A few such features come readily to mind for me:

  • Unicode (with UTF-8) is default and is supported to the core.
  • A flexible type system. Python's type system is a good example of a loose type system that is also flexible. Strongly typed languages are not great for typical web development, and practically require generics and collections if they are to make web development convenient. That trade off is not worth it.
  • Strong list and map collections, decent extended collections. Today's web development doesn't need to the low-level fixed arrays, nor is it imperative that they support the rich collections libraries you see in languages like Java. But... really flexible list and map implementations form a CS foundation that is practical. For a first pass, I would even argue that a language like this should have only TWO collections: A growable list and an ordered hash map.
  • Syntax that is simple, but not whitespace-oriented. Javascript, Ruby, Elixir and Go are all quite elegant (in different ways) in this regard.
  • Conceptually simple OO-like language. Procedural and functional programming languages each have their strong points. But OO is a good common ground when it comes to straddling the language's dual goals. It is good for web development, and it is good as a gateway for introducing other languages. I think favoring a Class/Object/Trait/Composition style language would be great
  • Memory managed, garbage collected, and defaulting to pass-by-reference -- all in the name of ease of use.
  • Built-in dependency management system that is similar to Ruby Bundler, NPM, or Composer.
  • Concurrency via CSP. I love Elixir's concurrency model. Go's is great, too. These make it easy to write concurrent programs, but avoid many of the difficulties imposed by thread-based languages.
  • It should be trivially easy to write an entry point to the application that simply contains HTML. This does not entail embedding the language inside of HTML like PHP. But achieving a similarly quick HTML page is desirable.
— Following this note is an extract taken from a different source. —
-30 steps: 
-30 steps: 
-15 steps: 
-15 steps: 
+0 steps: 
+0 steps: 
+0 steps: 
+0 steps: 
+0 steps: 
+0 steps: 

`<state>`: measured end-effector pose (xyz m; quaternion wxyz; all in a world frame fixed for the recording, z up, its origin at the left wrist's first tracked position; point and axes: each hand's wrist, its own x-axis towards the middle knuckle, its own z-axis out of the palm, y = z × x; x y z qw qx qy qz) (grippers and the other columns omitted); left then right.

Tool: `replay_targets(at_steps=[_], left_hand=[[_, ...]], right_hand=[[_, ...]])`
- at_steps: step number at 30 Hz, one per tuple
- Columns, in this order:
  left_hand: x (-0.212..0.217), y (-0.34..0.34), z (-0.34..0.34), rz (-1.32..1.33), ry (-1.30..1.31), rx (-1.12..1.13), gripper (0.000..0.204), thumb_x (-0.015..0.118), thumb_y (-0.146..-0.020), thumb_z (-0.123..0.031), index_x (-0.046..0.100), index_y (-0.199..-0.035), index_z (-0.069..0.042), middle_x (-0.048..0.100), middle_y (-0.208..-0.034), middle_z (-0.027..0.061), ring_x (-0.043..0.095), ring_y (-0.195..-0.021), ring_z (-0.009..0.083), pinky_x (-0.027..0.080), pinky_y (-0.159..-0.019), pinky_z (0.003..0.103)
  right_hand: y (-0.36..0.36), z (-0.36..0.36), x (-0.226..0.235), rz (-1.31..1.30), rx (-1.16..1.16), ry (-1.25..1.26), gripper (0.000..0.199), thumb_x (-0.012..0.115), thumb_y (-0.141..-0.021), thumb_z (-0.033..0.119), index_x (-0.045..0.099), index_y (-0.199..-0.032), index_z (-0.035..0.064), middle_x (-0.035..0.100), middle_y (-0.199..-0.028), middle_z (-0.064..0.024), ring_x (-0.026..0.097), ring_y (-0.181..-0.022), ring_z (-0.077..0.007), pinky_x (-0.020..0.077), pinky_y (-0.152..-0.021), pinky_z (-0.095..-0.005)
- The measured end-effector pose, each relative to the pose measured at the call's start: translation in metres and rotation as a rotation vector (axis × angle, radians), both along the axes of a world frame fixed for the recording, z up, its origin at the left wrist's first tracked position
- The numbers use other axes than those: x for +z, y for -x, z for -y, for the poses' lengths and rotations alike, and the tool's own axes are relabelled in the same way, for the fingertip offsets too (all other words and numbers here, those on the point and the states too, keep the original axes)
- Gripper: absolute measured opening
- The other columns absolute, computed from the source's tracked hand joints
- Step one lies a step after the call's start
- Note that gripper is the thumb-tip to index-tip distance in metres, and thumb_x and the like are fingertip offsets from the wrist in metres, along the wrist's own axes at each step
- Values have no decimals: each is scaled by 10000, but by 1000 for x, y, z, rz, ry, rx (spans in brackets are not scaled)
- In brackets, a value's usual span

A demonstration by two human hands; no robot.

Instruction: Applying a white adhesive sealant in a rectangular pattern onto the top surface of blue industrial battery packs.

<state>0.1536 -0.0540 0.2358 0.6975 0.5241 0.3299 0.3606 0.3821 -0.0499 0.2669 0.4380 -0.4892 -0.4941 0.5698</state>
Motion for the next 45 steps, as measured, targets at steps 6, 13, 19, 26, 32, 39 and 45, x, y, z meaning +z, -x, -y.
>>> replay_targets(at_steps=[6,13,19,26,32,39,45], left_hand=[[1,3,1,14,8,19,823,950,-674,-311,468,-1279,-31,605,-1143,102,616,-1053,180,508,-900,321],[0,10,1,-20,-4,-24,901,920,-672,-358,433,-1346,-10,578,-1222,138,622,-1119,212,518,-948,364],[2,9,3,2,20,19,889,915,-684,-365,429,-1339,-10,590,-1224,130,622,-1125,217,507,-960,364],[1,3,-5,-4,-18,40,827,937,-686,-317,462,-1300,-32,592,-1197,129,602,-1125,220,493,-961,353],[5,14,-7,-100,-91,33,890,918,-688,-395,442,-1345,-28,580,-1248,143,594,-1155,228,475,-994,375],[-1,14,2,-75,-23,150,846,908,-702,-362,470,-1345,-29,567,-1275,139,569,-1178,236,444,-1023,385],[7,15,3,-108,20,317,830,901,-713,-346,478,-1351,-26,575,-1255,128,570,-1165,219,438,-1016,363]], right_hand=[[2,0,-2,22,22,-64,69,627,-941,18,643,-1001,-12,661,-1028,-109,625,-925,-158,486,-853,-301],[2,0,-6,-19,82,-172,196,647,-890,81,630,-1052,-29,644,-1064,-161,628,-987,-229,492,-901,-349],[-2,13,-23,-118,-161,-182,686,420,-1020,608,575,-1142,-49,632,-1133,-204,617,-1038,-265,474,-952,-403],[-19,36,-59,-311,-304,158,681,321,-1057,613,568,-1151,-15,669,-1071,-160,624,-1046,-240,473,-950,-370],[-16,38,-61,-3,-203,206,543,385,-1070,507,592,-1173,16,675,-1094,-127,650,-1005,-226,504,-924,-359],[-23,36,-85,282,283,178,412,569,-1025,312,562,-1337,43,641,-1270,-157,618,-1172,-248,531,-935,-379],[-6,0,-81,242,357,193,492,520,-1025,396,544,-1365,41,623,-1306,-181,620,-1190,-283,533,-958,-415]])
But should it be a scripting language? Honestly, I think people make too much of a deal about this point. The fact is that for a scripting language of significant complexity (like Python, PHP, Ruby, and Perl), the distinction between interpretation time and runtime introduces as much frustration as it purports to ameliorate by not requiring compilation. And even in a weakly typed language, many errors can be caught during compilation time.

Elixir and Go both have modes that are more script-like and modes that compile. Perhaps this is the way of any future web language.

Non-Goals

The following things should not be goals for this language:

  • Providing a "general purpose" language, and a web add-on.
  • Focusing on high-performance, scientific, enterprise, or distributed uses of the language.
  • Building a "Pure" (academic).

Where To Start?

I can honestly say that I haven't seen any language that I think is a great basis for such a project.

Elixir, Go, and Rust each have some desirable elements to be extracted, and PHP itself should indeed be the bar which any such language must surpass. But this may honestly be a case where a new language is necessary.